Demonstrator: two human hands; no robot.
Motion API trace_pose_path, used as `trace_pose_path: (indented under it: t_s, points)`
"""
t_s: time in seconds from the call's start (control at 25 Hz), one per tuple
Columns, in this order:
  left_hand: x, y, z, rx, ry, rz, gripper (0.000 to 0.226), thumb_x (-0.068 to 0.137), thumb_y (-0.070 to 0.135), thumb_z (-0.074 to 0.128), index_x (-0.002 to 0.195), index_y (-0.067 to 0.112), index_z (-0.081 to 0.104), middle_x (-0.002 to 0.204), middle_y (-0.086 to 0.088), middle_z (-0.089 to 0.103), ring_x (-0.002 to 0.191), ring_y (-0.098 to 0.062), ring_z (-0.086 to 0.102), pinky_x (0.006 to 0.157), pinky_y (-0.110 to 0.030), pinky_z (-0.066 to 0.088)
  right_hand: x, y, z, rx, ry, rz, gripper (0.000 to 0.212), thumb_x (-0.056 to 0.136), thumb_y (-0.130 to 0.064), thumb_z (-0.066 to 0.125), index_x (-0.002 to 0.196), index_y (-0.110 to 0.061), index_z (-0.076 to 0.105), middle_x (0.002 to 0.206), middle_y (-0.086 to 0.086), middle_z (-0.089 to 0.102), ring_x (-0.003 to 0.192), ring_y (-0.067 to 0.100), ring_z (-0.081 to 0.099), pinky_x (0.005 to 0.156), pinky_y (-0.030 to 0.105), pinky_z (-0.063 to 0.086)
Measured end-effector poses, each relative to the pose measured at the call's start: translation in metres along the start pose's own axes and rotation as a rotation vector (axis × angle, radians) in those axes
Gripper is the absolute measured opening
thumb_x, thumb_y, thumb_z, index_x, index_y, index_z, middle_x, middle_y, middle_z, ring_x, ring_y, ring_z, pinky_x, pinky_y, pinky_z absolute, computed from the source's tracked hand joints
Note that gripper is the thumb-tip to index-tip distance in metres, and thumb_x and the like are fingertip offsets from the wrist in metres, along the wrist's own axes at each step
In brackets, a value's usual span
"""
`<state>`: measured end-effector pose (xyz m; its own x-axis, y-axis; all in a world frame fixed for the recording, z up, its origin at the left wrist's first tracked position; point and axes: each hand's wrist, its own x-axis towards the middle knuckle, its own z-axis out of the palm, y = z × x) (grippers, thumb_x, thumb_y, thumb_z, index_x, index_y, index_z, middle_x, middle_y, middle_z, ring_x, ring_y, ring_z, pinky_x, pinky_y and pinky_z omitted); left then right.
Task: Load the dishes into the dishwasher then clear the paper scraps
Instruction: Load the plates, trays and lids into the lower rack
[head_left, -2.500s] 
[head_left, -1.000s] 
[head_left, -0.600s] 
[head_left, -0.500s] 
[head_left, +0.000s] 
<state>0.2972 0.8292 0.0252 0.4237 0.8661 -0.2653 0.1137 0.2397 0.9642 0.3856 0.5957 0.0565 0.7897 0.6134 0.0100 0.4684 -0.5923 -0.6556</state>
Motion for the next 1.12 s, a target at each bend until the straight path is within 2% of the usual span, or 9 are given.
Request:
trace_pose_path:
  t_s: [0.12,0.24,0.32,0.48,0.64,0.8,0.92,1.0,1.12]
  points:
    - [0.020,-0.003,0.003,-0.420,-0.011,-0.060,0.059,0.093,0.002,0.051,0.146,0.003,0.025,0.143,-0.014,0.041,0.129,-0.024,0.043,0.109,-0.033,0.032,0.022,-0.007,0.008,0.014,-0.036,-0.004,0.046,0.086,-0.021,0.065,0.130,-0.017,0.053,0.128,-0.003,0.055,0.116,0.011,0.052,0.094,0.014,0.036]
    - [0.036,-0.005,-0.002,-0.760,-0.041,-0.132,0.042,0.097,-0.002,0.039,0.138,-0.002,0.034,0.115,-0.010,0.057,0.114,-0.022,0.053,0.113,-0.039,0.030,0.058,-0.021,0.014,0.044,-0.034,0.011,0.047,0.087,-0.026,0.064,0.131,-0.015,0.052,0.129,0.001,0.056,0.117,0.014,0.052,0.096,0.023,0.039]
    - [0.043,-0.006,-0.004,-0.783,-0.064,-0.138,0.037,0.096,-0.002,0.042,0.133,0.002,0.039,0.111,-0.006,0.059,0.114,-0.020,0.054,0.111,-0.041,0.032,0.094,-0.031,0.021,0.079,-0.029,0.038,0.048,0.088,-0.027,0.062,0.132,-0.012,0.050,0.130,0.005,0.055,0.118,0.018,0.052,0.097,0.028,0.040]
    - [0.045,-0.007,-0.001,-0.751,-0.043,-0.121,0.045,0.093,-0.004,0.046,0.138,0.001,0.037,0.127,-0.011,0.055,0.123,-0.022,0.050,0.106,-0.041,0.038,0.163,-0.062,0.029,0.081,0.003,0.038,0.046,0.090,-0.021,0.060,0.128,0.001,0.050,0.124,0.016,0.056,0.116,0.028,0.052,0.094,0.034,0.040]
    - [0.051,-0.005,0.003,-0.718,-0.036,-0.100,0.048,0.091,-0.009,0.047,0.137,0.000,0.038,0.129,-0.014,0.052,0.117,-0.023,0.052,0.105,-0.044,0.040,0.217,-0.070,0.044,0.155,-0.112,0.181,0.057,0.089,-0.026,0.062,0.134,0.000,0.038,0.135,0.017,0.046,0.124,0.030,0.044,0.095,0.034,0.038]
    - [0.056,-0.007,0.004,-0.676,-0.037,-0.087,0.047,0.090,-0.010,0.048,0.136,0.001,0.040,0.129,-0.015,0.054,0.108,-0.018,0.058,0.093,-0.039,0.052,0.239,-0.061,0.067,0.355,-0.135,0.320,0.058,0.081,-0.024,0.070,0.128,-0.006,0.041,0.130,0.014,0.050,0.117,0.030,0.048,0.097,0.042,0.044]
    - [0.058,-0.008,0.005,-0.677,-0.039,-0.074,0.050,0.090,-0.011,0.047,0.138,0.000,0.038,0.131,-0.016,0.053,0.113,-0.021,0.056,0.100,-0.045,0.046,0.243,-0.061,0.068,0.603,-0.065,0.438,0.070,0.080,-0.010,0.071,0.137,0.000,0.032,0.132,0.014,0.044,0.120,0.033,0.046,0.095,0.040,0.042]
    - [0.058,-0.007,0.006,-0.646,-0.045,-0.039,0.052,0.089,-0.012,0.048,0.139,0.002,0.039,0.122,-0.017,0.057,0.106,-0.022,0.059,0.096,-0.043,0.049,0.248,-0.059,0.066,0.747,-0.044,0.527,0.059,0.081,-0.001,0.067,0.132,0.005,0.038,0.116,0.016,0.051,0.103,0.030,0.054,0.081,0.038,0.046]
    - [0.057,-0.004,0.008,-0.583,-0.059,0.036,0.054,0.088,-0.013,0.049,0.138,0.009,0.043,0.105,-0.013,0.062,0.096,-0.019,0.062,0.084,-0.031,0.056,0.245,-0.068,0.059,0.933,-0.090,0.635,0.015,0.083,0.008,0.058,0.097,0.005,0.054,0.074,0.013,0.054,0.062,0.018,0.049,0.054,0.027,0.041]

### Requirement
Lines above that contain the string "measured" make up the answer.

### Task solution
Measured end-effector poses, each relative to the pose measured at the call's start: translation in metres along the start pose's own axes and rotation as a rotation vector (axis × angle, radians) in those axes
Gripper is the absolute measured opening
`<state>`: measured end-effector pose (xyz m; its own x-axis, y-axis; all in a world frame fixed for the recording, z up, its origin at the left wrist's first tracked position; point and axes: each hand's wrist, its own x-axis towards the middle knuckle, its own z-axis out of the palm, y = z × x) (grippers, thumb_x, thumb_y, thumb_z, index_x, index_y, index_z, middle_x, middle_y, middle_z, ring_x, ring_y, ring_z, pinky_x, pinky_y and pinky_z omitted); left then right.

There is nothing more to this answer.